* Exercise data
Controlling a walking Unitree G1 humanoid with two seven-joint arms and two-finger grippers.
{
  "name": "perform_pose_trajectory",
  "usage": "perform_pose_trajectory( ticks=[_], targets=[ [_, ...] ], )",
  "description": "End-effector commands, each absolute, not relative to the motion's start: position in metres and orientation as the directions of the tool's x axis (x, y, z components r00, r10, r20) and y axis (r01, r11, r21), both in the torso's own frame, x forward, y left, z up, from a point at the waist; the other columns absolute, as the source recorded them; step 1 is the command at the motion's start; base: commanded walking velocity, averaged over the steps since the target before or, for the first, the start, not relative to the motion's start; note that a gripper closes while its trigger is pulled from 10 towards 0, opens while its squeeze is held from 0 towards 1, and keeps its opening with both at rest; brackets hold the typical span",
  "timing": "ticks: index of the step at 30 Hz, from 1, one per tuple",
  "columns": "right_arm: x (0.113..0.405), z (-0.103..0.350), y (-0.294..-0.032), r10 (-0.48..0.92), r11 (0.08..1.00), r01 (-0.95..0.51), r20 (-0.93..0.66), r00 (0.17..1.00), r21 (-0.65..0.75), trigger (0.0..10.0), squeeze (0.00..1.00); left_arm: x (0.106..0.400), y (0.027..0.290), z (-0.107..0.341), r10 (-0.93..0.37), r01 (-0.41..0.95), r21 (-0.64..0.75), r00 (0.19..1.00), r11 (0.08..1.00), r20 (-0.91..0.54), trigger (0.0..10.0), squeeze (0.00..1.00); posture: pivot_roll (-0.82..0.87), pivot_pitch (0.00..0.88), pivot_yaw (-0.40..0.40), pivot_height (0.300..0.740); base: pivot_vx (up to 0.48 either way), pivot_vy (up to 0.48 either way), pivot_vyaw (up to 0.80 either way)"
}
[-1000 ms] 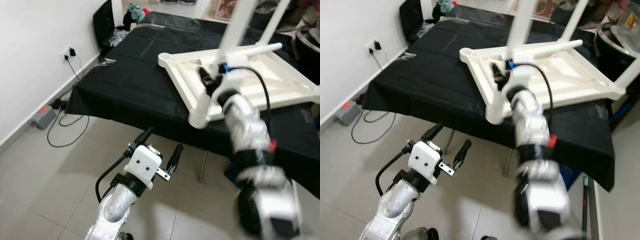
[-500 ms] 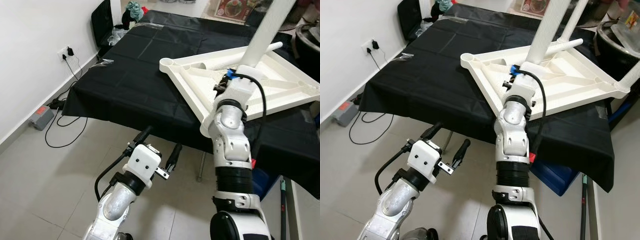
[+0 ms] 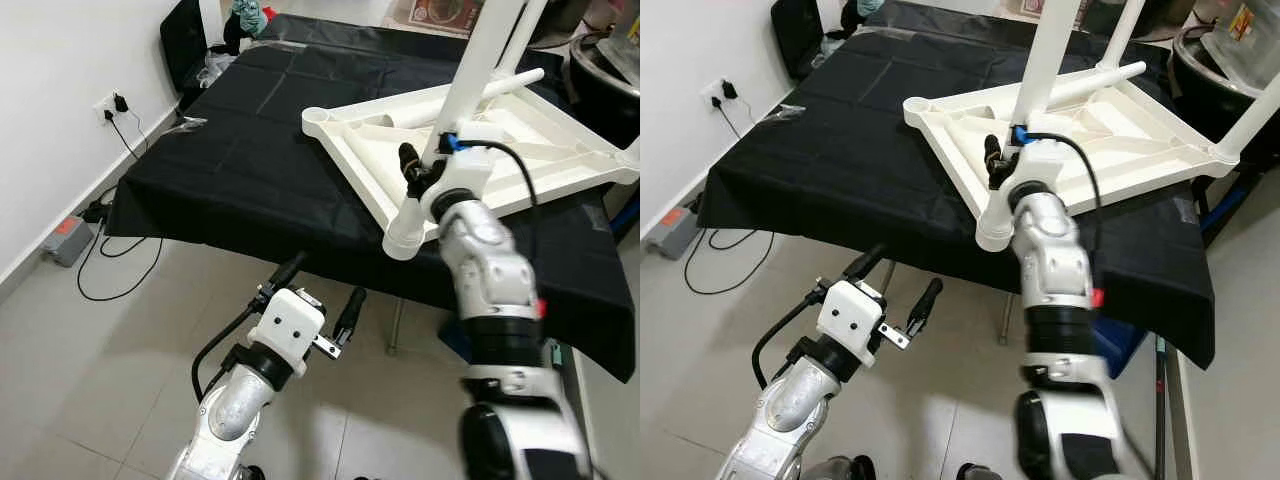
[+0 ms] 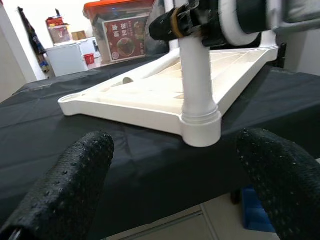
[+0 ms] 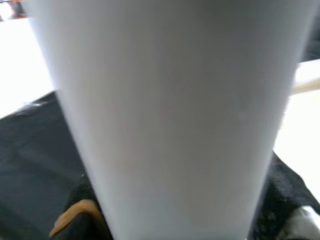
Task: Building children table
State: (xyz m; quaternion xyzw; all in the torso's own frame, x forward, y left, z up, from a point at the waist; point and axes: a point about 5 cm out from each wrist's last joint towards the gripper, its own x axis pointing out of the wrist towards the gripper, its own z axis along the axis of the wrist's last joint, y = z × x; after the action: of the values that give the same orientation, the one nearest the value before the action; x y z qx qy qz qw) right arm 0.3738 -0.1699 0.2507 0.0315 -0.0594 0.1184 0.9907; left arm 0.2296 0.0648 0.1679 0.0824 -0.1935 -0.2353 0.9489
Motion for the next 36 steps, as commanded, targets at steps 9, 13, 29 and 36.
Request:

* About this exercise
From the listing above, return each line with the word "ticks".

* Answer for the task
  "usage": "perform_pose_trajectory( ticks=[_], targets=[ [_, ...] ], )",
  "timing": "ticks: index of the step at 30 Hz, from 1, one per tuple",

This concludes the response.